In 1932 Eckener had declined permission for Graf Zeppelin to endorse Hindenburg's electoral campaign against Adolf Hitler; he later made a speech on radio supporting the moderate policies of Brüning. He was outspoken about his dislike of the Nazi Party and was warned by Rudolf Diels, the head of the Gestapo, but faced no other sanction. When the Nazis gained power in 1933, Joseph Goebbels (Reich Minister of Propaganda) and Hermann Göring (Commander-in-chief of the Luftwaffe) put millions of marks into Luftschiffbau Zeppelin, on condition it was reorganised. Luftschiffbau Zeppelin would continue to build airships, but a new airline would operate them, Deutsche Zeppelin Reederei (DZR). The Nazis sidelined Eckener by putting the more sympathetic Lehmann in charge of DZR, and used Graf Zeppelin as a propaganda tool. On 14 May 1934 over Berlin, it released a glider from under its hull.

On 7 March 1936, in violation of the Treaty of Versailles and the Locarno Treaties, German troops reoccupied the Rhineland, Germany's western border region which was designated as a demilitarised buffer zone.
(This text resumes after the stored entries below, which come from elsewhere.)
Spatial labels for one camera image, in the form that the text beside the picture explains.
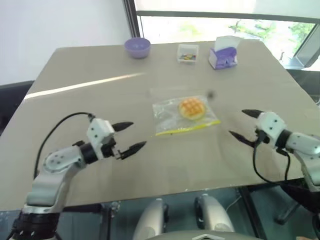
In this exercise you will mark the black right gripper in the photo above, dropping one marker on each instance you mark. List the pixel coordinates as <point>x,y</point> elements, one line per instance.
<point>262,138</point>

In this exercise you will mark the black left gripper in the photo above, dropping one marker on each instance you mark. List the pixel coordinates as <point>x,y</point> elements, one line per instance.
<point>110,148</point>

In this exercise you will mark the clear plastic yellow-zip bag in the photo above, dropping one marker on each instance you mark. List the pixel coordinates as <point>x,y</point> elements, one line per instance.
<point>170,120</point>

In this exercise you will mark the orange round bun snack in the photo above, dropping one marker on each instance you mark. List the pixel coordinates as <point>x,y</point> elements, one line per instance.
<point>192,108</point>

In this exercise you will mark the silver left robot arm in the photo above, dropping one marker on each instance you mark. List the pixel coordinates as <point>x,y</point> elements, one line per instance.
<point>52,175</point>

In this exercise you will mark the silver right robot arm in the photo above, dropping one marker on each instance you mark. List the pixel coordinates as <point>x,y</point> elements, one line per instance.
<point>305,147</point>

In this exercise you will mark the purple and white tissue box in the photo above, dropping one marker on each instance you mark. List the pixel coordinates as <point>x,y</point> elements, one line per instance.
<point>223,56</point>

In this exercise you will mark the black table leg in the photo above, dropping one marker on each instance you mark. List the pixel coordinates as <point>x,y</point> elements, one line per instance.
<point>251,212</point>
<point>110,220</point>

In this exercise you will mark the silver rounded robot leg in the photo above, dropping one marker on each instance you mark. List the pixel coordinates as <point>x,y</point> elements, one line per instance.
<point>212,212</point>
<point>150,220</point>

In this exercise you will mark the purple plastic bowl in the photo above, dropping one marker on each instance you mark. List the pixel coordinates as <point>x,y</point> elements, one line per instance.
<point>137,48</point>

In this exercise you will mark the clear box with colourful bits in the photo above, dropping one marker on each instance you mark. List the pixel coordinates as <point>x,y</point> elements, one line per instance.
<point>187,53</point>

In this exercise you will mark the grey slanted panel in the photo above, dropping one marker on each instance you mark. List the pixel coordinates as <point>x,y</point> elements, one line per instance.
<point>307,50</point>

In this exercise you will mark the grey robot torso top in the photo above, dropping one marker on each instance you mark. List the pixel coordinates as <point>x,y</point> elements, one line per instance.
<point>205,235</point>

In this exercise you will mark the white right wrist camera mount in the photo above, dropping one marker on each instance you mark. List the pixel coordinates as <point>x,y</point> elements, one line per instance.
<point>271,125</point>

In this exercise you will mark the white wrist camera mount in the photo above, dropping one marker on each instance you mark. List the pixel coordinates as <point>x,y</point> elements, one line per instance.
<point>271,125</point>
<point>98,135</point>

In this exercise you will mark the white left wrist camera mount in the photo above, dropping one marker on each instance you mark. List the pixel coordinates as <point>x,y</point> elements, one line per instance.
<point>98,135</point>

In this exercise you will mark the dark window frame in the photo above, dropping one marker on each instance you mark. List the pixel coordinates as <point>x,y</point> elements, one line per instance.
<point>132,17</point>

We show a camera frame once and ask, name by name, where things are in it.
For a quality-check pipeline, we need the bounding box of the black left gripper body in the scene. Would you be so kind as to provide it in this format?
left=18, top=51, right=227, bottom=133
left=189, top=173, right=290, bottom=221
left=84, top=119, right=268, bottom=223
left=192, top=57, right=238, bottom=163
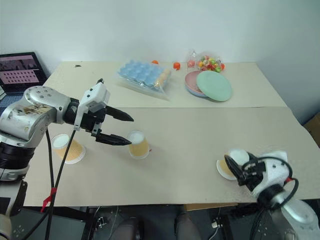
left=79, top=104, right=108, bottom=138

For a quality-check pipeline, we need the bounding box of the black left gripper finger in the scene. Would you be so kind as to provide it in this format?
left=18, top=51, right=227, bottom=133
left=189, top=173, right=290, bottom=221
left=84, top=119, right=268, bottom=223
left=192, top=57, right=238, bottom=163
left=95, top=132, right=133, bottom=147
left=104, top=105, right=135, bottom=123

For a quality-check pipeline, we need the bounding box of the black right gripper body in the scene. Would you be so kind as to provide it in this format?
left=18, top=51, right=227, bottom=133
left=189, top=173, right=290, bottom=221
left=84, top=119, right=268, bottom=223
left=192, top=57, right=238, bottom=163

Hitler called a plebiscite for 29 March to retrospectively approve the reoccupation, and adopt a list of exclusively Nazi candidates to sit in the new Reichstag. Goebbels commandeered Graf Zeppelin and the newly launched Hindenburg for the Reich Ministry of Public Enlightenment and Propaganda. The airships flew in tandem around Germany before the vote, with a joint departure from Löwenthal on the morning of 26 March. Millions of Germans watched from below as they toured the country for four days and three nights, dropping propaganda leaflets, playing martial music and slogans from large loudspeakers, and broadcasting political speeches from a makeshift radio studio on Hindenburg. The vote, held under the new Nuremberg Laws which disenfranchised the Jews, resulted in overwhelming support for the Nazis. After Eckener complained publicly about the propaganda flights, Goebbels made him an "unperson"; his name was not to be mentioned nor his photograph published.

On 1 May 1936, Hitler ordered that Graf Zeppelin fly over Berlin again as part of the May Day celebrations; later in May, it transported Goebbels on a visit to Italy, and gave the Marshal of the Air Force Italo Balbo an aerial tour of Rome. It was used later in the year as a backdrop for one of Hitler's Nuremberg Rallies.